And I know it's a God thing. And I know because I was humble enough to be honest and to share my pain that I was able to move forward. Now, I haven't been able to work this program perfectly, but I've tried and I've showed up and
I'm just so grateful that we have a place to come to, especially in The Economic Times that they're out there today and what I believe. I don't care what happens
on the outer world, I just believe that we operate in this new spiritual dimension around our money, which is completely different than what everybody else does. So
I don't know how it works, but I do know if you come and you show up and you're willing and you go to PR GS and you be of service and if you're honest, your life will get better. And I remember one of my PR GS,
two things I found out coming here is that I was in a bad marriage and I was in the wrong profession after doing a fourth and 5th step. And one of my PRGS said, you know, for me to move on my own. And I think Ann was part of that. And I ended up moving on the corner up here. So this is Linden Hill. So in 1998, I rent it right up on the corner now. Now I have a condo right down the street. And I found this neighborhood, which is my spiritual neighborhood, Linden Hills, by coming to DA and being able to
live where in the area that nourishes me. So what I do when I'm fearful, when it's not working for me, I try to do a lot of service. I try to do PR GS, I try to reach out for people. And every time I do a PRGI, learn how to do my money better. I learn how to be humble. I learn how to be honest. I learn how to be more transparent. So
all I can say is the best thing I like about this program is that to show up here, you just need to
willingness not to incur unsecured debt, a willingness you don't have to do it perfect. But I think like Michelle said and other people, you never know when that spiritual awakening is going to happen for you. But if you don't show up, you know it's not going to happen. So thank you.
Hi, I'm Christy. I'm a compulsive under earner and debtor. Hi, I wasn't expecting a podium but I'll do my best. I've been in DA now. I started in January of 1997. It was Martin Luther King Day 1997 that I decided to go to my first meeting and I called somebody a contact number and I said are you going to have the meeting today because it's a holiday? And the woman said, oh we always have these meetings. Every holiday, every every week we have this meeting.
And I was really impressed by that, that there would be that level of commitment just in keeping the meeting going. So it felt like I could place my trust somewhat in the DA program and made the commitment to go to the meeting. And that was the beginning of my journey. And I can tell you a little bit about my history.

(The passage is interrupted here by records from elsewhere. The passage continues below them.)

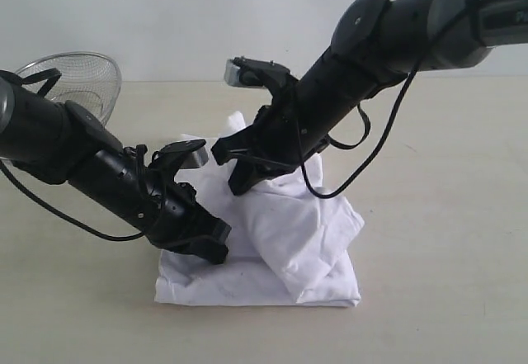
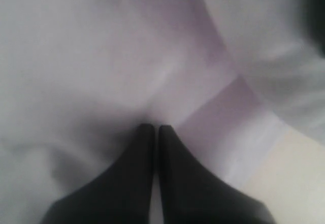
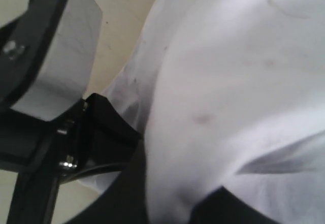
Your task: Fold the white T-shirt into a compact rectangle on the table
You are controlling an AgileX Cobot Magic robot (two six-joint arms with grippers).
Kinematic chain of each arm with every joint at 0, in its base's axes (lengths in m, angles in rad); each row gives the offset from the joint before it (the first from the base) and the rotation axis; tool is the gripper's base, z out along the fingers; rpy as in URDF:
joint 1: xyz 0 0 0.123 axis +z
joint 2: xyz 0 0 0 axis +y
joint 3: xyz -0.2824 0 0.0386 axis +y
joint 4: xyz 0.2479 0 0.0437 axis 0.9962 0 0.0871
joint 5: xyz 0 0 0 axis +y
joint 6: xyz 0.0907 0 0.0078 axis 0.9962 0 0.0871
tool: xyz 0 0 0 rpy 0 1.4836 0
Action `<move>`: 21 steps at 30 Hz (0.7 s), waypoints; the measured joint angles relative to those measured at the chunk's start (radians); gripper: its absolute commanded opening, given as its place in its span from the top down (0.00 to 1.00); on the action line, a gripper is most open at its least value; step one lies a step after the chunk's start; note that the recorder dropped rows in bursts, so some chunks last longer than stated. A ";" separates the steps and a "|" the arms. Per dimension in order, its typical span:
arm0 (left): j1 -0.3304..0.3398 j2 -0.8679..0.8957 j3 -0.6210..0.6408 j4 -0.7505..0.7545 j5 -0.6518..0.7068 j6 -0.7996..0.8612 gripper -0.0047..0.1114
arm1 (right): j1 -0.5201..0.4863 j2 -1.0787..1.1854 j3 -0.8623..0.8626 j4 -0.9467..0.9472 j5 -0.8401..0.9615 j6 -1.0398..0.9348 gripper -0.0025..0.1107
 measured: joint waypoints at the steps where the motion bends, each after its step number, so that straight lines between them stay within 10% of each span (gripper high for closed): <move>1: 0.000 0.000 0.000 -0.003 0.000 0.000 0.92 | 0.002 0.009 0.000 0.000 -0.004 0.000 0.98; 9: 0.000 -0.002 0.000 -0.011 -0.002 0.005 0.92 | 0.011 0.039 0.000 -0.004 -0.065 0.007 0.94; 16: -0.002 -0.134 0.002 0.144 0.000 -0.081 0.92 | 0.011 0.039 0.000 -0.004 -0.092 0.007 0.46; 21: -0.002 -0.293 0.002 0.418 0.040 -0.338 0.92 | 0.011 0.039 -0.006 -0.004 -0.126 0.028 0.41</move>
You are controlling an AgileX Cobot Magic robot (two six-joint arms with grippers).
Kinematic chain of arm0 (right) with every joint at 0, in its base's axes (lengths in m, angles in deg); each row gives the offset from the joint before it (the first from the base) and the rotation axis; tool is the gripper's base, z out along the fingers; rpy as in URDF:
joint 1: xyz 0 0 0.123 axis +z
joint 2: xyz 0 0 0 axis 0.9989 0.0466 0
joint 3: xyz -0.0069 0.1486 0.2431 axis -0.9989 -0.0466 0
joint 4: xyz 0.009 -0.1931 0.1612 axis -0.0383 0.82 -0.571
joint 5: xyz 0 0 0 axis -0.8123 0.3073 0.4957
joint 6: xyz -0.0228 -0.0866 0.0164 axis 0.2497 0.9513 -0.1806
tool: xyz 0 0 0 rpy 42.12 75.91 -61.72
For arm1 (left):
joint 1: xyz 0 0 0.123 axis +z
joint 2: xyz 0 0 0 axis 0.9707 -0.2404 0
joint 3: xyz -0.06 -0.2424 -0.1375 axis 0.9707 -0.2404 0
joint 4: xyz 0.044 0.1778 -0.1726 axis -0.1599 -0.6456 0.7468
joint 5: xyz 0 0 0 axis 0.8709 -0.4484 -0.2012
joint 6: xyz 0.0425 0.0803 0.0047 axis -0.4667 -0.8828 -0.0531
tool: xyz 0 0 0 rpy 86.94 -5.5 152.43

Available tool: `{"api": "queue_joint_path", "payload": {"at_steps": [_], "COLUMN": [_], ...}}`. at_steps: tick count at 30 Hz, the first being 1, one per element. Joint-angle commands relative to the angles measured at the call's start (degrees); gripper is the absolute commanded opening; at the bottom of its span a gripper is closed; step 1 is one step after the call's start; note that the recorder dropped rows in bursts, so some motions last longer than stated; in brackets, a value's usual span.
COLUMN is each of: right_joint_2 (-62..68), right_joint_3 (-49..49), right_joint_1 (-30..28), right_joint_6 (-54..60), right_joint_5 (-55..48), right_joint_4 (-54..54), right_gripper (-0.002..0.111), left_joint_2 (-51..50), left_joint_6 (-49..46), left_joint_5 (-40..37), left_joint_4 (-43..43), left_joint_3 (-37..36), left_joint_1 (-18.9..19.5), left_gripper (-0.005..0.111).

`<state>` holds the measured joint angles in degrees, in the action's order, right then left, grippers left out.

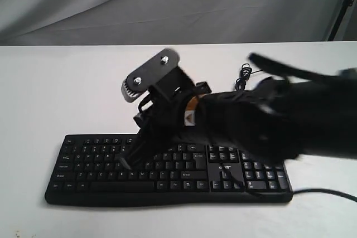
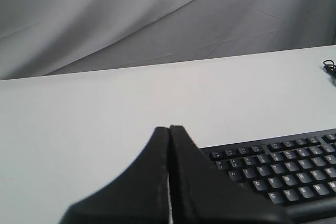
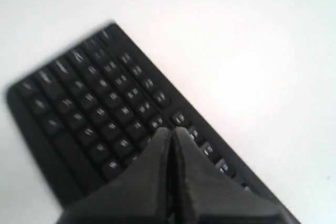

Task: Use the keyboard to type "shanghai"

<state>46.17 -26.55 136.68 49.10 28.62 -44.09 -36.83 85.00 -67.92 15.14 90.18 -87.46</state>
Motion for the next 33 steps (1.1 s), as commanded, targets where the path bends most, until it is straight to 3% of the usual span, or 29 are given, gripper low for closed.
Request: {"api": "queue_joint_path", "payload": {"at_steps": [1,4,10,23,26,33], "right_joint_2": [-23.88,-37.26,-48.85,-54.48,-57.34,-73.34], "right_joint_3": [-11.71,-18.60,-25.21,-31.06,-32.87,-37.71], "right_joint_1": [5.80,8.27,8.27,6.52,1.58,-18.75], "right_joint_6": [-1.22,-2.09,-1.94,-1.94,-1.94,-2.18], "right_joint_5": [-0.74,-6.24,-7.94,-7.45,-6.50,-3.45], "right_joint_4": [-0.06,-1.61,0.10,0.26,0.26,-1.21], "right_gripper": [0.000,0.000,0.000,0.000,0.000,0.000], "left_joint_2": [0.20,0.20,0.20,0.20,0.20,0.20], "left_joint_6": [0.16,0.16,0.16,0.16,0.16,0.16], "left_joint_5": [0.27,0.27,0.27,0.27,0.27,0.27], "left_joint_4": [-0.04,-0.04,-0.04,-0.04,-0.04,-0.04], "left_joint_3": [-0.25,-0.25,-0.25,-0.25,-0.25,-0.25], "left_joint_1": [-0.23,-0.23,-0.23,-0.23,-0.23,-0.23], "left_gripper": [0.000,0.000,0.000,0.000,0.000,0.000]}}
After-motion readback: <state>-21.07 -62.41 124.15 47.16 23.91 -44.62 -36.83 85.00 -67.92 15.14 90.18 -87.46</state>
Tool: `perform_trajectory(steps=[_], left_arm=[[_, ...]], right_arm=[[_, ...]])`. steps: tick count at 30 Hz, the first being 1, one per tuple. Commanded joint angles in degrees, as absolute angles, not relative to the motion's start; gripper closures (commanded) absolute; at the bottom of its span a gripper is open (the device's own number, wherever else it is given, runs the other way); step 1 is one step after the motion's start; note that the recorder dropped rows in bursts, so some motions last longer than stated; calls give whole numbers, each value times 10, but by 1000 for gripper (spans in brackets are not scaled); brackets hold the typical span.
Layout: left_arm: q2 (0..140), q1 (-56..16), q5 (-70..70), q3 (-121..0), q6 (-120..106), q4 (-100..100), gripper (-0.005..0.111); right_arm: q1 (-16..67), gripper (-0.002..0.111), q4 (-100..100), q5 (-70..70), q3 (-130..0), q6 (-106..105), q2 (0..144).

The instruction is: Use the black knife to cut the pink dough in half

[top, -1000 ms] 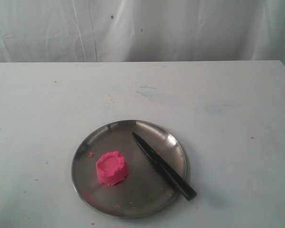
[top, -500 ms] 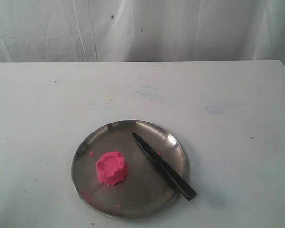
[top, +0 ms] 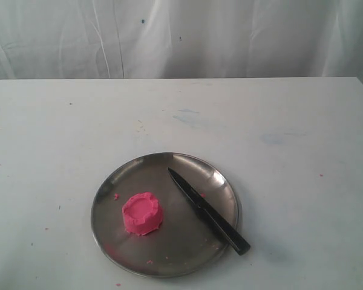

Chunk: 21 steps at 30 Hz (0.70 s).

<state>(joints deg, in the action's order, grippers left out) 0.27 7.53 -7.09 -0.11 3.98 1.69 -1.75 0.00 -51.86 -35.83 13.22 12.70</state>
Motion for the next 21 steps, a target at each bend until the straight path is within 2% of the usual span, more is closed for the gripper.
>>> perform_trajectory(steps=[1,7,11,13,14,15,18,21], left_arm=[[0,73,-70,0,40,17,107],[0,73,-70,0,40,17,107],[0,73,-70,0,40,17,107],[0,73,-70,0,40,17,107],[0,73,-70,0,40,17,107],[0,73,-70,0,40,17,107],[0,73,-70,0,40,17,107],[0,73,-70,0,40,17,107]], right_arm=[[-17,108,-13,-479,-436,124,215],[-17,108,-57,-213,-462,48,360],[-17,108,-56,-143,-460,24,534],[-17,108,-56,-105,-460,84,637],[-16,108,-58,-29,-460,138,677],[-8,108,-60,81,-460,108,719],[31,108,-52,189,-484,0,769],[95,108,0,371,-563,-82,788]])
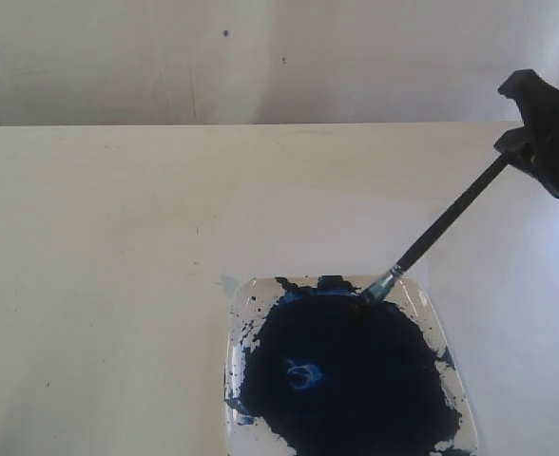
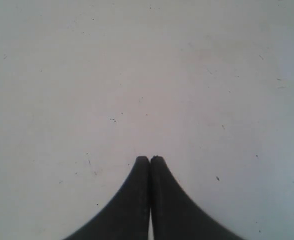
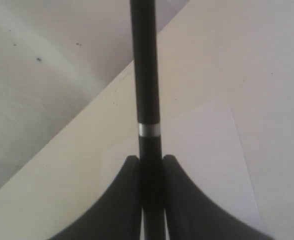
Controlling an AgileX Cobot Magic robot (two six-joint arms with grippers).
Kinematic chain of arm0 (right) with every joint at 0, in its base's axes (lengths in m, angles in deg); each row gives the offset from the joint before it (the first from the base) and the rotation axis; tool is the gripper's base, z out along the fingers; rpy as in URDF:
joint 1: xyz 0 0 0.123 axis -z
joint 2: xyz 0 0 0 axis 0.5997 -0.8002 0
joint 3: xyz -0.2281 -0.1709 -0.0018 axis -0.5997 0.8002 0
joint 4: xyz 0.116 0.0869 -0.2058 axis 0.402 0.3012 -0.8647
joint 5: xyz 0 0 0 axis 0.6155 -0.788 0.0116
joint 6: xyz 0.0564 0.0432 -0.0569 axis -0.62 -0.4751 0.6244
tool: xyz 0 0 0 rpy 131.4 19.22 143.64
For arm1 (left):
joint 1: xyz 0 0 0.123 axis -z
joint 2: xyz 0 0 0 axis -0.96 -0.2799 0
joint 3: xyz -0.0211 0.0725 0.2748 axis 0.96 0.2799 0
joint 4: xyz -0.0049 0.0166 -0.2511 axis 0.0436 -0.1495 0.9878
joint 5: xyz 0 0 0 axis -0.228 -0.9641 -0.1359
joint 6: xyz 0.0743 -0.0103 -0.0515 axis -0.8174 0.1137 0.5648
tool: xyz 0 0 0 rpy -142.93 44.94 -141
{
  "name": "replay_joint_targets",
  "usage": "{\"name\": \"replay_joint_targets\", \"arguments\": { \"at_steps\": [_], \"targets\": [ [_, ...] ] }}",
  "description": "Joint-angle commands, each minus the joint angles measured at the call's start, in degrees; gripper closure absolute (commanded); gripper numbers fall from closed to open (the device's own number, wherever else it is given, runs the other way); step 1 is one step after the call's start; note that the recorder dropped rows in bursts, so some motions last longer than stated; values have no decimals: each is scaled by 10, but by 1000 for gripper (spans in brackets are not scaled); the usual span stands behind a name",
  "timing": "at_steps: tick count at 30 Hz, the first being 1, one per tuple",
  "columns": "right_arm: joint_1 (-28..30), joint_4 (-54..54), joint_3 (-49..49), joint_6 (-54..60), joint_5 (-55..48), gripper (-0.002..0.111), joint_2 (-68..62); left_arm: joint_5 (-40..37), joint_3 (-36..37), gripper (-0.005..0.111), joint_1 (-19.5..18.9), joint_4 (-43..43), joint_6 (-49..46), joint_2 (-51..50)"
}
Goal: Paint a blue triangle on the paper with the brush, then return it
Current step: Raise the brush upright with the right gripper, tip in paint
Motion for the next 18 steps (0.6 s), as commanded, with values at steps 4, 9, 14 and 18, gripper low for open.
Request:
{"name": "replay_joint_targets", "arguments": {
  "at_steps": [4, 9, 14, 18],
  "targets": [
    [0, 5, -3, 192, -56, 108, -1, -1, 3, 107, 3, 2, 0, 3],
    [0, 72, -7, 208, -55, 108, -1, -1, 3, 107, 3, 2, 0, 3],
    [0, 124, -7, 323, -52, 108, -1, -1, 3, 107, 3, 2, 0, 3],
    [0, 278, -7, 509, -110, 108, 7, -1, 3, 107, 3, 2, 0, 3]
  ]
}}
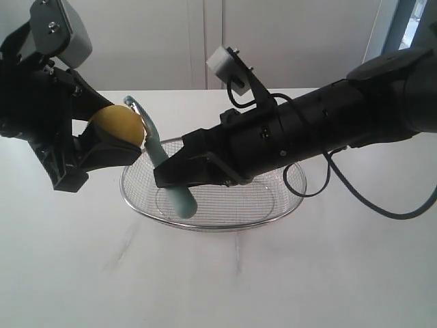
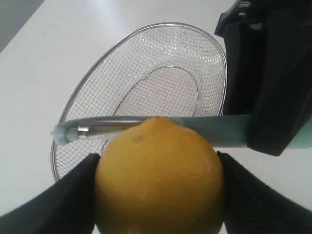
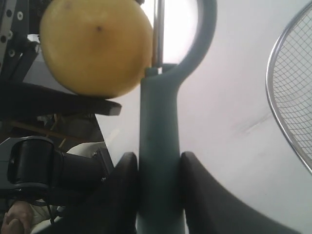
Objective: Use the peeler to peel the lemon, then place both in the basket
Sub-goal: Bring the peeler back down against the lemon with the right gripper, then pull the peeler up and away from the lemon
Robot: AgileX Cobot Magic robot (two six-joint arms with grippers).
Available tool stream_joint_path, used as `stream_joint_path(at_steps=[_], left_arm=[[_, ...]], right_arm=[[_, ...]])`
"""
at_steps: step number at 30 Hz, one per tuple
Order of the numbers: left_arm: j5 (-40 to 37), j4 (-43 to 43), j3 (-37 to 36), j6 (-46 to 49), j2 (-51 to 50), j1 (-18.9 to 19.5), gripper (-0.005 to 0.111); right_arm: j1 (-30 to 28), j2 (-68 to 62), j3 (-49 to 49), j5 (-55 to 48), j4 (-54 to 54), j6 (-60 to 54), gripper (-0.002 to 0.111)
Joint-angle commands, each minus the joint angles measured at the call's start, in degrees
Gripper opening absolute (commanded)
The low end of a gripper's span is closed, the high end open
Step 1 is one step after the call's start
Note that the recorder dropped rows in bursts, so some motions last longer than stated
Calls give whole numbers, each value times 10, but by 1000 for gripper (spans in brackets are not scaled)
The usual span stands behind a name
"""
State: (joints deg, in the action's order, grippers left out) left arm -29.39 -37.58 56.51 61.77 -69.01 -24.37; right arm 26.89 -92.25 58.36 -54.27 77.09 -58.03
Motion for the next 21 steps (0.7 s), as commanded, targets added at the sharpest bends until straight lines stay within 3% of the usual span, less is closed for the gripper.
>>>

I pretty much started getting into money troubles as soon as I left home and went away to college and I dropped out of school. But the credit card companies thought that I was going to graduate and so they sent me pre approved credit cards, a couple of those. And I remember
the meal in front of one of my friends and there was a credit card there pre approved $5000 with the actual plastic card in there. They used to do that. And he said, hey, great, free money. And I said yeah, free money. And I just went and maxed that one out and maxed out the next one. And thankfully kind of lost my privileges early on using credit card. So I didn't get into too much credit card debt. But my dad in an under earning showed up in other ways and
mostly through borrowing from friends and boyfriends
and getting injured and having very large hospital bills and doctor bills and not paying those.
And
at the time I knew something was wrong, but I didn't know what it was. And I just thought it was that I was incompetent and irresponsible and stupid around money and that I had a lot of self loathing about that because I feel like I'm a pretty smart person in other ways. But I just, I didn't understand how to make money, how to manage money, how to keep track of money, how to spend it like in ways that were
really meeting my needs.
So I kept kind of trying, searching for an answer. And I was talking to people saying, I don't understand this pattern that I'm in. And, and I finally got ahold of like a self help book that said how to repair your credit report. Because I thought that's what my problem was, that I had a bad credit report and that once I got that credit fixed, then everything would be okay.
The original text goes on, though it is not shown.